▸ Task description
Here is the listing. Print it exactly.

──────────────────────────────

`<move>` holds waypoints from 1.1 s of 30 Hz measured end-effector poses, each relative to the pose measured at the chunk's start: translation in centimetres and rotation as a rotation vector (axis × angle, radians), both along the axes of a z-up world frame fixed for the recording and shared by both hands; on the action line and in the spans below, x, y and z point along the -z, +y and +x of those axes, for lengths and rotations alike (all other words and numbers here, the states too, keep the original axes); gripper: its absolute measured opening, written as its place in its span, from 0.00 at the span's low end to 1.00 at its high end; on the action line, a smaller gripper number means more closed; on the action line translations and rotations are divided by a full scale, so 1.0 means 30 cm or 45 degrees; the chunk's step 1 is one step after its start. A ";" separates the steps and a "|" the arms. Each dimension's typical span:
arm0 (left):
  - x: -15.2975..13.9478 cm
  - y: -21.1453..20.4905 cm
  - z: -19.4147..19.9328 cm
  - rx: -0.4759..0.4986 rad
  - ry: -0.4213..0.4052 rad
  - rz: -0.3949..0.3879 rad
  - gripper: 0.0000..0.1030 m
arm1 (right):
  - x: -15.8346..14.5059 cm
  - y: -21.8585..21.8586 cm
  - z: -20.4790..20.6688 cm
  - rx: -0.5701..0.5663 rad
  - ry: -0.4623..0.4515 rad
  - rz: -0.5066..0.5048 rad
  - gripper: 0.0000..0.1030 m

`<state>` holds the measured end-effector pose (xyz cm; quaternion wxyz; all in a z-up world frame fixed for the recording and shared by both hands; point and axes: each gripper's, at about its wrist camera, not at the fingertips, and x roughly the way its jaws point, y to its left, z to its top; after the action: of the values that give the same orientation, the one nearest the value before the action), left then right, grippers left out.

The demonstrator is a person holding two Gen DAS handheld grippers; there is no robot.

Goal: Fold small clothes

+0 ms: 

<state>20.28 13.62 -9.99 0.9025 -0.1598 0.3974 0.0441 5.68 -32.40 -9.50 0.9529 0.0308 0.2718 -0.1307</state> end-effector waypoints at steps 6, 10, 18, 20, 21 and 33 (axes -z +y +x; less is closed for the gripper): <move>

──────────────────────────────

▸ Answer for this exercise
`<move>` holds waypoints from 1.1 s of 30 Hz measured end-effector poses, each relative to the pose measured at the chunk's start: translation in centimetres and rotation as a rotation vector (axis × angle, radians), both along the axes of a z-up world frame fixed for the recording and shared by both hands; on the action line and in the spans below, x, y and z point along the -z, +y and +x of those axes, for lengths and rotations alike (all other words and numbers here, the states too, keep the original axes); gripper: its absolute measured opening, written as its place in its span, from 0.00 at the span's low end to 1.00 at its high end; on the action line, a smaller gripper number means more closed; on the action line translations and rotations are divided by a full scale, so 1.0 means 30 cm or 45 degrees; the chunk's step 1 is one step after its start. A ";" separates the steps and a "|" the arms. Each dimension's typical span:
arm0 (left):
  - x: -15.2975..13.9478 cm
  - y: -21.1453..20.4905 cm
  - z: -19.4147..19.9328 cm
  - rx: -0.4759..0.4986 rad
  - ry: -0.4213..0.4052 rad
  - rz: -0.3949..0.3879 rad
  - gripper: 0.0000..0.1030 m
arm1 (right):
  - x: -15.8346..14.5059 cm
  - y: -21.8585..21.8586 cm
  - z: -20.4790..20.6688 cm
  - rx: -0.5701..0.5663 rad
  - ry: -0.4623..0.4515 rad
  - rz: -0.5066..0.5048 rad
  - gripper: 0.0000..0.1030 m

`<state>` holds the measured end-effector pose (xyz cm; quaternion wxyz; all in a z-up world frame fixed for the recording and shared by both hands; point and axes: each gripper's, at about its wrist camera, not at the fingertips, and x roughly the way its jaws point, y to its left, z to its top; after the action: of the values that give the same orientation, the one nearest the value before the action), left then right, grippers left out.

The demonstrator is a person holding two Gen DAS handheld grippers; there is no robot.

Goal: Fold small clothes

+0 ms: 

<state>20.28 13.62 -9.99 0.9025 -0.1598 0.3974 0.0441 5.68 -32.40 -9.50 0.9529 0.0308 0.2718 -0.1307</state> end-effector waypoints at steps 6, 10, 18, 20, 21 and 33 (axes -z +y +x; less is closed for the gripper): <move>

This exercise has been answered in full.